Un’esperienza personale diventa quindi lo spunto per una profonda analisi sull’istituzione carceraria come forma di punizione estesa a reati che molto hanno a che vedere con l’ingiustizia sociale, economica, di classe e di genere e poco con la necessità reale di allontanare dal consesso sociale chi quei reati li compie. La poesia e la scrittura sono forma di dialogo col mondo, con la contemporaneità e con le tante altre voci che di quei temi hanno ragionato, cioè sono il modo in cui arte e pensiero diventano utili a comprendere ciò che ci circonda e aiutano a proporre soluzioni alternative al nostro modello di vita.

Punizione o riabilitazione? Ecco la grande domanda da cui parte l’indagine su cui si basa il testo di Tzarina Casiccia, ampliando il tema fino al centro del senso stesso del concetto fondativo del carcere, cioè la privazione della libertà. Si può pensare a qualcosa di alternativo veramente applicabile, senza cambiare il paradigma intero del nostro modello di società? Se i muri del carcere fossero trasparenti forse l’incontro tra i due mondi sarebbe immediato (senza filtri in mezzo) e porterebbe finalmente a vedere l’essere umano nella sua interezza, non solo il reato con cui lo si identifica.

Questo cambio radicale richiede un nuovo umanesimo, un ritorno alla ricerca del bene e del buono, una disposizione all’incontro a cui al momento pare possa accedere solamente chi in carcere ci entra e lo vive dall’interno e che, come Tzarina, ha la sensibilità, l’altruismo e la capacità di renderlo visibile anche a chi, come noi, ne è fuori. La poesia d’amore verso la fine del mondo è quel luogo magico in cui ancora tutto è possibile, nello spazio minuscolo tra l’adesso e un nuovo inizio.
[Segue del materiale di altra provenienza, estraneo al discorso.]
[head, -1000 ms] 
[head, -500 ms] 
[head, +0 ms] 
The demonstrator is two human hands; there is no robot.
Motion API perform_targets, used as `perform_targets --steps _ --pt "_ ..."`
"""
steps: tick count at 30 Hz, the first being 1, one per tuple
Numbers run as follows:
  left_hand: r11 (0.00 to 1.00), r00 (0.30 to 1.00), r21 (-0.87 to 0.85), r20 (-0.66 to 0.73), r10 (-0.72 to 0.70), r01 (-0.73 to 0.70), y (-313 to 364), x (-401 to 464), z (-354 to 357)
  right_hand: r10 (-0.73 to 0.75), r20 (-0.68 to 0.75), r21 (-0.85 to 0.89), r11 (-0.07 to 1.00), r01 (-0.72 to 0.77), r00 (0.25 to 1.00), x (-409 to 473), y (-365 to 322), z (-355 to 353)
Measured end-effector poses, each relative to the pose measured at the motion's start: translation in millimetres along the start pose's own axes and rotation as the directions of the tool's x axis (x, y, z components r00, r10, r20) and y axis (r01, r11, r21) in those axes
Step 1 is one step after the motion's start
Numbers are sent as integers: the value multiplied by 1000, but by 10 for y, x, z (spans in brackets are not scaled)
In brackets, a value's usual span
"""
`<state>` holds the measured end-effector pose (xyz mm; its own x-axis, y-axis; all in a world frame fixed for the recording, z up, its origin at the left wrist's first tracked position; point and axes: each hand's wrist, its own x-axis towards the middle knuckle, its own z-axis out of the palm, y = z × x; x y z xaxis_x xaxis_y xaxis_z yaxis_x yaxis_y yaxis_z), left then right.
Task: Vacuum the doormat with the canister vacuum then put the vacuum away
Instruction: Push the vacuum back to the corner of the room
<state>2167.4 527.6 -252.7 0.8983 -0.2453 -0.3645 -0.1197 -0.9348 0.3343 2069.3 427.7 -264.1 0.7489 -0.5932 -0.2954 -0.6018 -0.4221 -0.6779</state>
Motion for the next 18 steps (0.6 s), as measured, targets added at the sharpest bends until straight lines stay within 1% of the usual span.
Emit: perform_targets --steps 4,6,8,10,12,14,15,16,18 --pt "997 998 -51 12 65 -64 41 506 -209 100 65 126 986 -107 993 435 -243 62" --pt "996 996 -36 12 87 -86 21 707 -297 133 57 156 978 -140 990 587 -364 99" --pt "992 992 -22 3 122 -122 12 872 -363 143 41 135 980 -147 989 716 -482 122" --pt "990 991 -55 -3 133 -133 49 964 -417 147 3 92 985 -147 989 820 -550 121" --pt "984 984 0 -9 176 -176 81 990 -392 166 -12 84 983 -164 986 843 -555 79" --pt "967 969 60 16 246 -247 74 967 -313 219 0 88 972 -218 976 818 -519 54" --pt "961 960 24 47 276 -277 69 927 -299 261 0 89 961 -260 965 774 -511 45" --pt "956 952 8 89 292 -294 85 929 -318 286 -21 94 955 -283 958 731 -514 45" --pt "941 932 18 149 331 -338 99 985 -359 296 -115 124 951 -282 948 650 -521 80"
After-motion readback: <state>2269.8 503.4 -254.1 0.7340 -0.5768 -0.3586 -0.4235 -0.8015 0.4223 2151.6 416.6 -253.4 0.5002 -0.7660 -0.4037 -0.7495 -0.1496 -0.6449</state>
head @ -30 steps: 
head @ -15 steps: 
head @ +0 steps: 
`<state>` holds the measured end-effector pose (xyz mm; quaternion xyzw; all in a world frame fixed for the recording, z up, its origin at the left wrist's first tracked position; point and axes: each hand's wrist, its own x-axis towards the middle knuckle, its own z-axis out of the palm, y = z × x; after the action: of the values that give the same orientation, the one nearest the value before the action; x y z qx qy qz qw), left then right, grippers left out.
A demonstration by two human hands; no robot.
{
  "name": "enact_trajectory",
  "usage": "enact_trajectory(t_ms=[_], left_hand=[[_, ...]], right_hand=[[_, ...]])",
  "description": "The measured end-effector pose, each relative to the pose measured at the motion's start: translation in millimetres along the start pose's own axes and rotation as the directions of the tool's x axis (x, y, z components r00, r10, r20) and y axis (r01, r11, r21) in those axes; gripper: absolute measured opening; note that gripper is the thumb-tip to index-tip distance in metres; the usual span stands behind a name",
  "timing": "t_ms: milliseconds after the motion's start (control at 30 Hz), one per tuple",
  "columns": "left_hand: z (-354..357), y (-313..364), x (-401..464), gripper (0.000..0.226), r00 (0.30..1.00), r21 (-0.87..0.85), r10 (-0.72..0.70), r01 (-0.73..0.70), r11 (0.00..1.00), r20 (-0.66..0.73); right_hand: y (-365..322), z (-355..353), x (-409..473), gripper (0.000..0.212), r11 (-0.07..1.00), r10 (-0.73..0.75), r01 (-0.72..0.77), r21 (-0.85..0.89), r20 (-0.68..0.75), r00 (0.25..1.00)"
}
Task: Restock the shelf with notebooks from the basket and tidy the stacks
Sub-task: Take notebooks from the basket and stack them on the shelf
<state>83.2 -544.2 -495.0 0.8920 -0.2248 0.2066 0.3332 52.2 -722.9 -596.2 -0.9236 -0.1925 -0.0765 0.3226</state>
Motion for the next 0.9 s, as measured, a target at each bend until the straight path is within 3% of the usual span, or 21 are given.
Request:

Si potrebbe restare ancora molto tempo ad ascoltare con quanta convinzione e con quanta disponibilità Tzarina srotola le sue articolate meditazioni sull’esperienza del carcere attraverso poesie e racconto, ma si rischierebbe di perdersi la sorpresa di gustarsi con calma la lettura del libro.

Grazie a Tzarina Casiccia per aver condiviso un’esperienza non come mera (seppur legittima) necessità catartica, ma per averla resa vera testimonianza poetica: quella che guarda, interpreta e cura il mondo.